• **ACTION ITEM**
Among the lines below, copy each one in which "toaster" appears.

• **RECORDS SHOWN**

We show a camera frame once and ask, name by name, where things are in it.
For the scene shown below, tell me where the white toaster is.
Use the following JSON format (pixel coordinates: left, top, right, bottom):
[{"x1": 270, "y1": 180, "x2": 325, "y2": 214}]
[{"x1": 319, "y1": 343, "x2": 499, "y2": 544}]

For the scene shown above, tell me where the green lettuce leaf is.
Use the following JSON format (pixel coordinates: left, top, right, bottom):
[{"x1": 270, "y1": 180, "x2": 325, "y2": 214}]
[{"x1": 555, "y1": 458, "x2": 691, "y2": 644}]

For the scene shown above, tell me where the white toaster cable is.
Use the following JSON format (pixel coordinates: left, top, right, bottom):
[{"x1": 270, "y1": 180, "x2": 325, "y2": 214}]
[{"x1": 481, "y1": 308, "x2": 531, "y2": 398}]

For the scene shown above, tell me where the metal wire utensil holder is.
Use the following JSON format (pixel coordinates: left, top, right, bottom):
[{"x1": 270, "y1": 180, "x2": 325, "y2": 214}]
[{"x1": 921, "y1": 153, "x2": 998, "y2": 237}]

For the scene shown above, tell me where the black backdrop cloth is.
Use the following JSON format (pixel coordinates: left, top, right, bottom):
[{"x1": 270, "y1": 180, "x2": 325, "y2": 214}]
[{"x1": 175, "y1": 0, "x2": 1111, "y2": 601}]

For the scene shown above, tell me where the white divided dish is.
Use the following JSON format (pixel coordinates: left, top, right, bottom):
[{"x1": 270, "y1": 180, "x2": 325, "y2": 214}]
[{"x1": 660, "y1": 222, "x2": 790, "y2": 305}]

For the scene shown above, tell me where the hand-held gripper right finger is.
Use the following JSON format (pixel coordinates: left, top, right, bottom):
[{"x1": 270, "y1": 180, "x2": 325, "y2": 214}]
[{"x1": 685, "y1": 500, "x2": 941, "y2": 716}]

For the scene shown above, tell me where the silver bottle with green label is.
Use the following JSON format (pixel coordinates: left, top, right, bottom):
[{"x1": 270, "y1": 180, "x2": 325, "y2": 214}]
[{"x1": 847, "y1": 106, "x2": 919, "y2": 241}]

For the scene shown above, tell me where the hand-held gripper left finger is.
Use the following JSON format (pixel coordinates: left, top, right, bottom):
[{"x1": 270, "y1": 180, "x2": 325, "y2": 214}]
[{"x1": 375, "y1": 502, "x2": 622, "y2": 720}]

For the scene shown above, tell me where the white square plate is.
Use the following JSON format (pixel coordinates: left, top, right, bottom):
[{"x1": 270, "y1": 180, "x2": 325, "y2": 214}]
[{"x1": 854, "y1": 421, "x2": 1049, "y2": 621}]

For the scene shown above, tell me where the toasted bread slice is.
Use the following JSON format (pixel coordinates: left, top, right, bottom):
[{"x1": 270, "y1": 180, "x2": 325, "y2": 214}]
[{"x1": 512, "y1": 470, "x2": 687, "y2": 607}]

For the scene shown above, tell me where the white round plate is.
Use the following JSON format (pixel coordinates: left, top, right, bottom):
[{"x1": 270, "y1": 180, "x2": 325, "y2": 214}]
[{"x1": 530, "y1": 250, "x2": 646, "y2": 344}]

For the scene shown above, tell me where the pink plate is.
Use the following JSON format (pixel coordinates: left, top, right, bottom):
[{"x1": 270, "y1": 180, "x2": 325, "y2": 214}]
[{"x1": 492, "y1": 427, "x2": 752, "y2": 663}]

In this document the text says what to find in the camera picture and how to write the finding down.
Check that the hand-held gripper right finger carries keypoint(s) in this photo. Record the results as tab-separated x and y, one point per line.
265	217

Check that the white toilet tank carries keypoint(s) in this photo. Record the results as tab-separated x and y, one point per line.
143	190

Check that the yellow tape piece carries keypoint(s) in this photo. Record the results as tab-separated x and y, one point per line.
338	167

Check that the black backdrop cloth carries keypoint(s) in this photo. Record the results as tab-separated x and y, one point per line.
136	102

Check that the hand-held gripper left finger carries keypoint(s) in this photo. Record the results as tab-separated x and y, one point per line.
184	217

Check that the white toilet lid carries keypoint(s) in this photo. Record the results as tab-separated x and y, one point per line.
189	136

• **REPLY**
For the scene shown below, tell me where the white toaster is.
For the scene shown above, tell me where the white toaster cable is.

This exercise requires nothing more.